## Material supplied
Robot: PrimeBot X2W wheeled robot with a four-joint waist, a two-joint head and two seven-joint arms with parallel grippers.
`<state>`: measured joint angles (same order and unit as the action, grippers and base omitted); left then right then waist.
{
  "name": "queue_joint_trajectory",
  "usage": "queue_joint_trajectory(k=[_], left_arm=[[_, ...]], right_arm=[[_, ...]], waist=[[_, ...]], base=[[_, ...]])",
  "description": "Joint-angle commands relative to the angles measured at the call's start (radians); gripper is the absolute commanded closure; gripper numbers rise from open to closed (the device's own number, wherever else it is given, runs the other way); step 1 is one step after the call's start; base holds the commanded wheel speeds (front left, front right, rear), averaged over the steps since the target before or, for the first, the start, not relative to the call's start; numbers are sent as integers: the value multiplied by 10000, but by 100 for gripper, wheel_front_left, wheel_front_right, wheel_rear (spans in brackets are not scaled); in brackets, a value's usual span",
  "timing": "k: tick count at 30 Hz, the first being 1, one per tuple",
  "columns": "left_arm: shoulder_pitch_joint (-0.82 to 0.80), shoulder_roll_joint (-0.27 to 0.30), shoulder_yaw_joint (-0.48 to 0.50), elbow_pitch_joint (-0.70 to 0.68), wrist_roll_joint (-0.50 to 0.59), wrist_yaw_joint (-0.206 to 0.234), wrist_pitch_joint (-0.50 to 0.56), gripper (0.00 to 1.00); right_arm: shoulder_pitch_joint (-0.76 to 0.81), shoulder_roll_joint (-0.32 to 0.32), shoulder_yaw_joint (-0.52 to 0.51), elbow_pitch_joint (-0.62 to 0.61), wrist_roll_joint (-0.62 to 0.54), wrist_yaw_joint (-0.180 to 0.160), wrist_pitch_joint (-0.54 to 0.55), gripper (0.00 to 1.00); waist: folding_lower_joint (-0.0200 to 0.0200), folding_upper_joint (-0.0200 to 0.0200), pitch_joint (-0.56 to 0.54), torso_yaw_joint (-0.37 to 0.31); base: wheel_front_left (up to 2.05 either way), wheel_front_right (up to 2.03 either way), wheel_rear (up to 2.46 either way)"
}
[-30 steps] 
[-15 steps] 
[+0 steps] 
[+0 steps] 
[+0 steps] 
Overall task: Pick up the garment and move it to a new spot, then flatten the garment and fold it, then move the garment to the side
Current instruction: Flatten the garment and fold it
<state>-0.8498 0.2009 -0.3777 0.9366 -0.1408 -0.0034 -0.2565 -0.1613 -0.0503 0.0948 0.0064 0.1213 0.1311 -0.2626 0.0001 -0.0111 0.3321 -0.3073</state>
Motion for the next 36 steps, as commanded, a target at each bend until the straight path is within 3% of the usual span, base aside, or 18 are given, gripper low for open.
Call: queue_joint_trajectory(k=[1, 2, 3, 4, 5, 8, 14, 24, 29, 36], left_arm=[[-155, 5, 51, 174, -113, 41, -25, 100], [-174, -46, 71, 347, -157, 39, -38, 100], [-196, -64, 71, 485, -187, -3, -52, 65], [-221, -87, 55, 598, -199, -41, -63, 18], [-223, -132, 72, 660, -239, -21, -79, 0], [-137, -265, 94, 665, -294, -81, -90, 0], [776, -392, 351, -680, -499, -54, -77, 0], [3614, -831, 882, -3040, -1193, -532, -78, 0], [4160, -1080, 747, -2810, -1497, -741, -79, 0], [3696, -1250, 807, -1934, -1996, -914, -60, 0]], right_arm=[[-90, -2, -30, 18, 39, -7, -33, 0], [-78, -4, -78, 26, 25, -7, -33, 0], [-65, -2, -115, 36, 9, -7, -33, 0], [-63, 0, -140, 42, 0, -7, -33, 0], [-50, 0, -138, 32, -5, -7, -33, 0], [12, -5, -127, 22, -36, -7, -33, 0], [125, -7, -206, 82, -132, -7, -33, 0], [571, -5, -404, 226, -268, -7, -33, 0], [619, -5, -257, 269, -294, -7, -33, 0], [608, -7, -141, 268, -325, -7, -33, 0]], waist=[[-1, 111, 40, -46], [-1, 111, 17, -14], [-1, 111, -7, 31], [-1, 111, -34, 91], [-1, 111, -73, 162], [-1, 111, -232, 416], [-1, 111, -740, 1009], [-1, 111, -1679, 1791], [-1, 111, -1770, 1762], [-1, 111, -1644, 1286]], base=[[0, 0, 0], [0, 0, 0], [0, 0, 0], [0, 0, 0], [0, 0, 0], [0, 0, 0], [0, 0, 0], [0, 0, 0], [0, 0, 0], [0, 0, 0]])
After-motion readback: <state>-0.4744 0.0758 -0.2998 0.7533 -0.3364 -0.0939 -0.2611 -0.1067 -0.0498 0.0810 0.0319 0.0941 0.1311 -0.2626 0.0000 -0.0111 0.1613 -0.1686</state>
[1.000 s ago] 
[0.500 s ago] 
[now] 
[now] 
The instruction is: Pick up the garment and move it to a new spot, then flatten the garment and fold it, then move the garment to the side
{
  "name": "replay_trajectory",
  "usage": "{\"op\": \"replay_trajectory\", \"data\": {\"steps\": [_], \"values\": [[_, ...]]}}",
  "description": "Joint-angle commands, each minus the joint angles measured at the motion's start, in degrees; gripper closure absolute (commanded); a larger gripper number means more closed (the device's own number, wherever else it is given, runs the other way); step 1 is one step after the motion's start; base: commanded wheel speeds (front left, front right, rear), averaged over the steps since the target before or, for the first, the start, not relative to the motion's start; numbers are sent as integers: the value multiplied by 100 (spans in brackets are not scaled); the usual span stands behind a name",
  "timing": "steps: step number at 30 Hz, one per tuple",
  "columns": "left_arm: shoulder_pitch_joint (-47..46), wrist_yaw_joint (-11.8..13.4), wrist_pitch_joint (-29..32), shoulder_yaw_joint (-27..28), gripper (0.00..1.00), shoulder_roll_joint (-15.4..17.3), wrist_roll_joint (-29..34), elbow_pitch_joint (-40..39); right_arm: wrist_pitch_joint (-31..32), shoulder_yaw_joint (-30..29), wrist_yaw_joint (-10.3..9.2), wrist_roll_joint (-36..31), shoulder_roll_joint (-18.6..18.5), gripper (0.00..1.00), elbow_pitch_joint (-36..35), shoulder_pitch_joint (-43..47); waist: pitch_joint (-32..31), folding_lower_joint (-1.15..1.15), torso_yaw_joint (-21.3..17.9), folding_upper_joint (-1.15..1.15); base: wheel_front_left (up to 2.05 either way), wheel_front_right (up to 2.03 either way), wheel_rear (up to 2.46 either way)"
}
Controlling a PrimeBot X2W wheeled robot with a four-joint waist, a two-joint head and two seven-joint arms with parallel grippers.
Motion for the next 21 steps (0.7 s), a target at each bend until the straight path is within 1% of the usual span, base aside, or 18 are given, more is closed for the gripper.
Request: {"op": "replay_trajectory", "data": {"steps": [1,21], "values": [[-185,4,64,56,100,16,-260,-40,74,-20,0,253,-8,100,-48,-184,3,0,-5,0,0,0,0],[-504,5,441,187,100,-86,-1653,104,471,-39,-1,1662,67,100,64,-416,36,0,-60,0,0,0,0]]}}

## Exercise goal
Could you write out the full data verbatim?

## Your solution
Robot: PrimeBot X2W wheeled robot with a four-joint waist, a two-joint head and two seven-joint arms with parallel grippers.
`<state>`: measured joint angles (same order and unit as the action, grippers and base omitted); left then right then waist.
{
  "name": "queue_joint_trajectory",
  "usage": "queue_joint_trajectory(k=[_], left_arm=[[_, ...]], right_arm=[[_, ...]], waist=[[_, ...]], base=[[_, ...]])",
  "description": "Joint-angle commands relative to the angles measured at the call's start (radians); gripper is the absolute commanded closure; gripper numbers rise from open to closed (the device's own number, wherever else it is given, runs the other way); step 1 is one step after the call's start; base holds the commanded wheel speeds (front left, front right, rear), averaged over the steps since the target before or, for the first, the start, not relative to the call's start; numbers are sent as integers: the value multiplied by 10000, but by 100 for gripper, wheel_front_left, wheel_front_right, wheel_rear (spans in brackets are not scaled); in brackets, a value's usual span",
  "timing": "k: tick count at 30 Hz, the first being 1, one per tuple",
  "columns": "left_arm: shoulder_pitch_joint (-0.82 to 0.80), shoulder_roll_joint (-0.27 to 0.30), shoulder_yaw_joint (-0.48 to 0.50), elbow_pitch_joint (-0.70 to 0.68), wrist_roll_joint (-0.50 to 0.59), wrist_yaw_joint (-0.206 to 0.234), wrist_pitch_joint (-0.50 to 0.56), gripper (0.00 to 1.00); right_arm: shoulder_pitch_joint (-0.76 to 0.81), shoulder_roll_joint (-0.32 to 0.32), shoulder_yaw_joint (-0.52 to 0.51), elbow_pitch_joint (-0.62 to 0.61), wrist_roll_joint (-0.62 to 0.54), wrist_yaw_joint (-0.180 to 0.160), wrist_pitch_joint (-0.54 to 0.55), gripper (0.00 to 1.00); waist: folding_lower_joint (-0.0200 to 0.0200), folding_upper_joint (-0.0200 to 0.0200), pitch_joint (-0.56 to 0.54), torso_yaw_joint (-0.37 to 0.31); base: wheel_front_left (up to 2.05 either way), wheel_front_right (up to 2.03 either way), wheel_rear (up to 2.46 either way)"
}
[-30 steps] 
[-15 steps] 
[+0 steps] 
[+0 steps] 
[+0 steps] 
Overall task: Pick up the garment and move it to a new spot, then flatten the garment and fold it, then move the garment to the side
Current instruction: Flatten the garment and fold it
<state>-0.8498 0.2009 -0.3777 0.9366 -0.1408 -0.0034 -0.2565 -0.1613 -0.0503 0.0948 0.0064 0.1213 0.1311 -0.2626 0.0001 -0.0111 0.3321 -0.3073</state>
Motion for the next 36 steps, as commanded, a target at each bend until the straight path is within 3% of the usual span, base aside, or 18 are given, gripper low for open.
Call: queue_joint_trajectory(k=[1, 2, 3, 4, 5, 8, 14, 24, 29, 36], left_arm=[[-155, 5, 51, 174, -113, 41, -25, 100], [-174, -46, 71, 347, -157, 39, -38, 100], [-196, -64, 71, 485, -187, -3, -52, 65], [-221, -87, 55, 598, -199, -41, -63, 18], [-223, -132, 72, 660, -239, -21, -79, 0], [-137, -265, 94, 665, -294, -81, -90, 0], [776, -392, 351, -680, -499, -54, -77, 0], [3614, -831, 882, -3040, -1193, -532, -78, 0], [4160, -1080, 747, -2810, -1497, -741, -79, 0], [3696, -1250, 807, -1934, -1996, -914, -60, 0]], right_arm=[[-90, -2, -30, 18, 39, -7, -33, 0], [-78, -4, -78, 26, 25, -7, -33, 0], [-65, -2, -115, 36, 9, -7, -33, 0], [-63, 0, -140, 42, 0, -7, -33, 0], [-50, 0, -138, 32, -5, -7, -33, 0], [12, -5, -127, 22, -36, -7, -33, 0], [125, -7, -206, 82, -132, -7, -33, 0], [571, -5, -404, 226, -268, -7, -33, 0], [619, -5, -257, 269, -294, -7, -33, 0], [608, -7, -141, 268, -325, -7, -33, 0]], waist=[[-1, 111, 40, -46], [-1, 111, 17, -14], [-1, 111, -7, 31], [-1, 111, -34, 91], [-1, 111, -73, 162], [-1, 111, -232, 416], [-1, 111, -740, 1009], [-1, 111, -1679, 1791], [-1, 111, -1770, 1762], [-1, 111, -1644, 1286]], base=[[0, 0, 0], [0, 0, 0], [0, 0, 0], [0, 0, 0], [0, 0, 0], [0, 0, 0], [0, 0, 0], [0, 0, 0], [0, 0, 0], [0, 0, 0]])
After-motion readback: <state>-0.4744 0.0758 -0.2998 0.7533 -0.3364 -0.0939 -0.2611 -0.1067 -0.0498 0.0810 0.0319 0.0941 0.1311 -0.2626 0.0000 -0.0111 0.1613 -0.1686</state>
[1.000 s ago] 
[0.500 s ago] 
[now] 
[now] 
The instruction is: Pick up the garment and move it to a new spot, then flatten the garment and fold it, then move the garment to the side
{
  "name": "replay_trajectory",
  "usage": "{\"op\": \"replay_trajectory\", \"data\": {\"steps\": [_], \"values\": [[_, ...]]}}",
  "description": "Joint-angle commands, each minus the joint angles measured at the motion's start, in degrees; gripper closure absolute (commanded); a larger gripper number means more closed (the device's own number, wherever else it is given, runs the other way); step 1 is one step after the motion's start; base: commanded wheel speeds (front left, front right, rear), averaged over the steps since the target before or, for the first, the start, not relative to the motion's start; numbers are sent as integers: the value multiplied by 100 (spans in brackets are not scaled); the usual span stands behind a name",
  "timing": "steps: step number at 30 Hz, one per tuple",
  "columns": "left_arm: shoulder_pitch_joint (-47..46), wrist_yaw_joint (-11.8..13.4), wrist_pitch_joint (-29..32), shoulder_yaw_joint (-27..28), gripper (0.00..1.00), shoulder_roll_joint (-15.4..17.3), wrist_roll_joint (-29..34), elbow_pitch_joint (-40..39); right_arm: wrist_pitch_joint (-31..32), shoulder_yaw_joint (-30..29), wrist_yaw_joint (-10.3..9.2), wrist_roll_joint (-36..31), shoulder_roll_joint (-18.6..18.5), gripper (0.00..1.00), elbow_pitch_joint (-36..35), shoulder_pitch_joint (-43..47); waist: pitch_joint (-32..31), folding_lower_joint (-1.15..1.15), torso_yaw_joint (-21.3..17.9), folding_upper_joint (-1.15..1.15); base: wheel_front_left (up to 2.05 either way), wheel_front_right (up to 2.03 either way), wheel_rear (up to 2.46 either way)"
}
Controlling a PrimeBot X2W wheeled robot with a four-joint waist, a two-joint head and two seven-joint arms with parallel grippers.
Motion for the next 21 steps (0.7 s), a target at each bend until the straight path is within 1% of the usual span, base aside, or 18 are given, more is closed for the gripper.
Request: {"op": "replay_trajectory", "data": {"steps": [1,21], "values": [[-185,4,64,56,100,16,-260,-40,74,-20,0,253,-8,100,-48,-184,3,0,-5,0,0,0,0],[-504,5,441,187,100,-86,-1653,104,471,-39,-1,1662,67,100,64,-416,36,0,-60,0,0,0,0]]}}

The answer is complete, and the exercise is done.